Strange as it seemed, quite suddenly their positions seemed to have reversed. It was she who was the oldest, the strongest. It was Joan who took the phone calls, who planned the meals, who saw to it that the household continued in its routine course.
“Mother,” she said now, “don’t you want to lie down for a little before dinner?”
“Dinner?” Her mother regarded her blankly.
“I picked up a steak at the market. I thought that would be quick and easy.”
“Oh. Oh—yes, dear. All right.” Mrs. Drayfus got up slowly. The very obedience, the childlike acceptance of direction, was in its way more frightening than the previous irrational spurt of anger.
Afternoon gave way to evening. Still the wind
continued. The house was stuffy, with its windows closed against the sweeping dust.
Joan broiled the steak and served it with a salad, knowing as she did so that most of it would remain untouched.
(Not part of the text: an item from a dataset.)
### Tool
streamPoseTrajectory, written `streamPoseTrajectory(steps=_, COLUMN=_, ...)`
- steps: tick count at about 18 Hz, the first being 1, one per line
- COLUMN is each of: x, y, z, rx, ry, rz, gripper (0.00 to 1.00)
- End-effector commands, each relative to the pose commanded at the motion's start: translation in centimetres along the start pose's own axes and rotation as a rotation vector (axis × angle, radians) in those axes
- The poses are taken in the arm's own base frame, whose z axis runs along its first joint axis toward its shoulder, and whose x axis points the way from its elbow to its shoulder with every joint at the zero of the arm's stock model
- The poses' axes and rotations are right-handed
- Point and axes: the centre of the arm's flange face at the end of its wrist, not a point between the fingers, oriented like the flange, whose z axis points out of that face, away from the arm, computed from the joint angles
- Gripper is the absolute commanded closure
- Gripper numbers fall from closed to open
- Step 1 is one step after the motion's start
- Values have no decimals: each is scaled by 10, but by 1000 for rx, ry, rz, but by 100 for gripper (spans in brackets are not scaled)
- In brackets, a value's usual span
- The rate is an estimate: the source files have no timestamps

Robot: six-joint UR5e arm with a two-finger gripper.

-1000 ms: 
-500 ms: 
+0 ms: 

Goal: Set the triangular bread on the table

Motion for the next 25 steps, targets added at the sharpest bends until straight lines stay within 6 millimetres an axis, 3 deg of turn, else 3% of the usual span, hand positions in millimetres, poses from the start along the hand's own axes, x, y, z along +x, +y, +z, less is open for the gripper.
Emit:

After the token meal, her father turned on the television set in the den. Mrs. Drayfus sat before it, staring at the screen, watching the lifelike shadows flickering, singing, laughing in their own unreal world.
Normally she did not watch television at all. “Silly old one-eyed monster,” she called it, preferring to read or chat or play cards with friends. Now television seemed to fill a great need in her existence. She let it fill her evenings, blanking her mind, occupying her eyes and her senses.
Joan regarded her worriedly.
Mr. Drayfus helped his daughter clear the table.
“I talked to the doctor about your mother,” he said in a low voice when they stood together in the kitchen. “He says she is in a kind of shock. Her mind, her heart, everything in her is refusing to accept what has happened. It’s this business of not knowing—the waiting, the uncertainty. It will be better when …”
He stopped.
“When, what?” Joan asked, bracing herself.
“When”—her father’s voice was flat with agony—“when the river goes down and they’re able to find the bodies.”
“You can’t mean that!” Joan, in her horror, could hardly scrape out the words.
“I do mean it,” Mr. Drayfus said. “It will be better to have the final proof, to have it over and finished, to know. There’s a place for hope, but after this long—well, there’s a point for it to end also. Your mother will be able to accept the loss if it’s final and inevitable. At least, I hope she will.”
“Oh, Dad!” Joan’s eyes were dim with tears. “The whole thing is so … so …”
The telephone rang.
“Get it, will you, Joan?” Mr. Drayfus said. “If it’s for your mother, just say she’s resting.”
“All right.” Joan went into the living room and lifted the receiver. “Hello. Drayfus residence.”
“Is this Mrs. Drayfus?” The voice was a man’s, formal, unfamiliar.